Na fileira do meio de simples cadeiras de plástico, eu não enxergava muito além das paredes azuis e o palco de madeira escura, só um pouco mais alto que o piso. Mas eu era alvo fácil pros olhares de julgamento, e a minha vergonha já estava em mais de oito mil!

Tentei apelar pro Lucas, sentado ao meu lado, mas ele nem fazia contato visual comigo. Apenas observava ao redor como se estivesse descobrindo o mundo agora, como se nem me conhecesse. Nem parece o mesmo cara que insistia em apertar minha coxa por todo o show, né?

— Tá de brincadeira que já vai acabar? Poxa, eu queria ver mais! — disfarcei, com medo de não colar. Pra minha sorte, todos começaram a sair da quadra aos poucos pra tomar um ar e pegar um lanche enquanto os juízes não voltavam. Ufa, acho que os convenci!

— Onde é que eu tô? — perguntou Lucas, que parecia bem grogue. Ele fazia pausas entre rir e beber seu milk-shake de morango, e eu me dei conta que aquele já era seu sétimo milk-shake. Será que eu deveria me preocupar com o tanto de açúcar que ele... Espera, os dentes dele estão coloridos? — Será que eu tô na Lagoinha, será que eu tô em um matagal?

...

— Não acredito que a “Fantabulosa Leticia e suas Pulgas Adestradas” ficaram em primeiro lugar! — exclamei frustrado, enquanto saíamos pelos portões após o fim do show. Algumas pessoas ao redor paravam antes de sair pra admirar o jardim, conversar ou comprar mais comida, mas o relógio marcava 20h e nós queríamos estar em outro lugar — Tá, aquelas pulgas foram maravilhosas dançando Beyoncé, mas você merecia ao menos o segundo lugar!

— Não faz mal, sério! — João respondeu com animação, ao tirar o terno e jogá-lo sobre o ombro. Ainda vestido com sua camisa social branca, a calça e sapatos, parte do conjunto do terno, ele continuou — Fazer o que eu gosto com uma plateia foi maravilhoso, e o que foram aqueles aplausos, cara? E mesmo sem ter ficado em primeiro, foi bom te ver na plateia...

— Milk-shake! — Lucas gritava agitado como uma criança, tentando voltar pra dentro.

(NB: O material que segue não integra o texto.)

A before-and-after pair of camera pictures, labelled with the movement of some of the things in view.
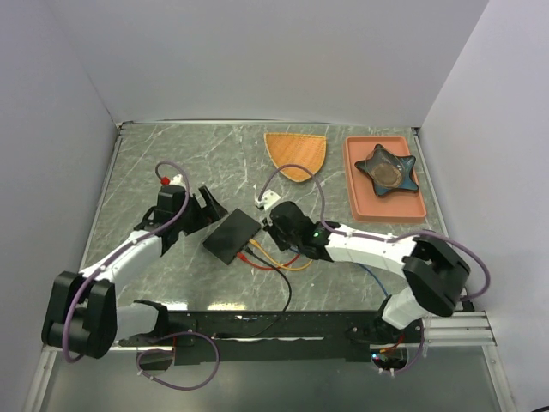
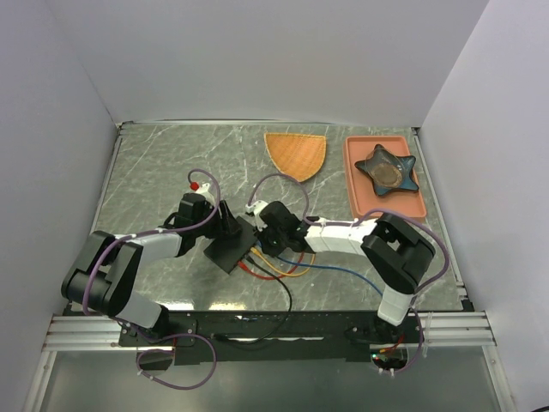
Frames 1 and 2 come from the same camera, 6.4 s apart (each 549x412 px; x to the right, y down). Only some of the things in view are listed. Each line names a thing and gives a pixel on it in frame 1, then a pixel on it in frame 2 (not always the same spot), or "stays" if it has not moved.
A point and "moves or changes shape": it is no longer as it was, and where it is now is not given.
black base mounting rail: [357, 336] stays
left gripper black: [212, 211] → [227, 226]
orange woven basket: [304, 149] stays
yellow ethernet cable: [254, 243] moves or changes shape
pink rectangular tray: [366, 205] stays
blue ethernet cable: [361, 266] → [345, 270]
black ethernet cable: [251, 252] → [262, 341]
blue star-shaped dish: [389, 171] stays
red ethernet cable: [247, 260] moves or changes shape

Mesmo com o rosto sujo por tantos milk-shakes, ele ainda tinha sede de açúcar. João e eu o seguramos para evitar maiores estragos, mas Lucas se acalmou e mudou de foco, saindo aos pulos atrás de um morcego — Batman!

— Digo, foi bom ver vocês dois na plateia! — ele se corrigiu, aumentando a voz em uma atuação péssima como se quisesse que mais alguém ouvisse, olhando de um lado pro outro, e finalizou piscando os olhos pra mim.

— Quê? — perguntei, sem entender aquela série de gestos estranhos.

Enquanto eu decifrava aqueles sinais, ainda me esforçava em conter um riso, pra ele não achar que eu estava zombando dele. Talvez eu estivesse, só um pouquinho! Quando viu que eu não havia entendido, repetiu os mesmos gestos até cansar e segurar um olho aberto enquanto piscava o outro.

Notando o que ele estava tentando fazer, eu me aproximei e sussurrei, rindo de leve com o esforço gigante que ele fez para dar uma piscada e mandar uma mensagem que não precisava ser oculta — o Lucas estava muito ocupado bancando o Coringa atrás do coitado do morcego.

— Você não sabe piscar com um olho só? Não era melhor usar outro sinal?

— Eu... — ele estufou o peito ao começar a frase, com uma postura confiante, o que me fez esperar um bom argumento ou defesa. Mas ele apenas bufou, envergonhado — Nem parei pra pensar nisso.

— Imaginei! Só não vai dar um passo em F.A.L.S.O.S.™, hein? — exclamei, rindo ao imitar sua má atuação, e lançando piscadelas só pra mostrar que eu sei. Meu riso logo se tornou uma gargalhada, mas agora era ele com um olhar confuso que me fazia sentir a obrigação de explicar — É o nosso plano pra poupar o coração com buraquinhos do Lucas, não te contei? Poxa, a piada foi ótima!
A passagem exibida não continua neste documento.